Task item
Which lines hold the word "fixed"? Copy each of them from the material.

Stored data
━━━━━━━━━━━━━━━━

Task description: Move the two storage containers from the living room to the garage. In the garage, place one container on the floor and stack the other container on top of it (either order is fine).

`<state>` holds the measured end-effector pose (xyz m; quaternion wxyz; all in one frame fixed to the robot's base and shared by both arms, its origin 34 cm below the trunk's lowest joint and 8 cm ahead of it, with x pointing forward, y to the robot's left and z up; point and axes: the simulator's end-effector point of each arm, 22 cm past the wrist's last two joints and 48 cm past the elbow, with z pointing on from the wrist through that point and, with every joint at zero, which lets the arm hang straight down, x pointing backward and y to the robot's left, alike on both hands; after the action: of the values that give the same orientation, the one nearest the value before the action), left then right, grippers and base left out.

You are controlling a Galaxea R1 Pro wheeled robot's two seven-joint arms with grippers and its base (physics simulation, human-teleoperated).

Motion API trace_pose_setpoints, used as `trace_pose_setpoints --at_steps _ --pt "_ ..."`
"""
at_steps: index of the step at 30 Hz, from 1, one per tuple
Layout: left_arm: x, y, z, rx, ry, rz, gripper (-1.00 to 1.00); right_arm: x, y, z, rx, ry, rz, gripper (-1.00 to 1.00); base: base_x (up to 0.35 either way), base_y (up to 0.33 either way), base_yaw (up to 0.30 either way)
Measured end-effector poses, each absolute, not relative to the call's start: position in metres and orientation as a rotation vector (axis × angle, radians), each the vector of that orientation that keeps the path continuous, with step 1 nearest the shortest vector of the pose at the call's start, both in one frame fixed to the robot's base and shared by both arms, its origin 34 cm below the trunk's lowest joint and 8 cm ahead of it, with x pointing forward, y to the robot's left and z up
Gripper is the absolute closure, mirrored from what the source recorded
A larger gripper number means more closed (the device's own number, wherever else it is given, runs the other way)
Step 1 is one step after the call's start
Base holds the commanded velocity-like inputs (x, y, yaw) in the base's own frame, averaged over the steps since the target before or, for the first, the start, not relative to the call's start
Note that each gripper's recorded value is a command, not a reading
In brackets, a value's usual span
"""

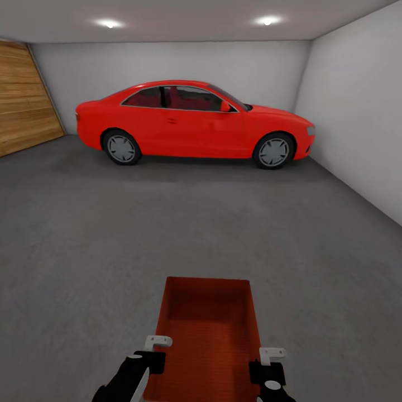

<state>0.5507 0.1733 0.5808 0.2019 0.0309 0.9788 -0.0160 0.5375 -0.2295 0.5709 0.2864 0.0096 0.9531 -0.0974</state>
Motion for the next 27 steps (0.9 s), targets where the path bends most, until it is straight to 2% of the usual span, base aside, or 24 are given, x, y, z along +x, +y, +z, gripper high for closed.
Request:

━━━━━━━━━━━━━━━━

Written response
`<state>` holds the measured end-effector pose (xyz m; quaternion wxyz; all in one frame fixed to the robot's base and shared by both arms, its origin 34 cm below the trunk's lowest joint and 8 cm ahead of it, with x pointing forward, y to the robot's left and z up; point and axes: the simulator's end-effector point of each arm, 22 cm past the wrist's last two joints and 48 cm past the elbow, with z pointing on from the wrist through that point and, with every joint at zero, which lets the arm hang straight down, x pointing backward and y to the robot's left, alike on both hands; after the action: of the values that give the same orientation, the one nearest the value before the action), left then right, grippers and base left out.
Measured end-effector poses, each absolute, not relative to the call's start: position in metres and orientation as a rotation vector (axis × angle, radians), each the vector of that orientation that keeps the path continuous, with step 1 nearest the shortest vector of the pose at the call's start, both in one frame fixed to the robot's base and shared by both arms, its origin 34 cm below the trunk's lowest joint and 8 cm ahead of it, with x pointing forward, y to the robot's left and z up

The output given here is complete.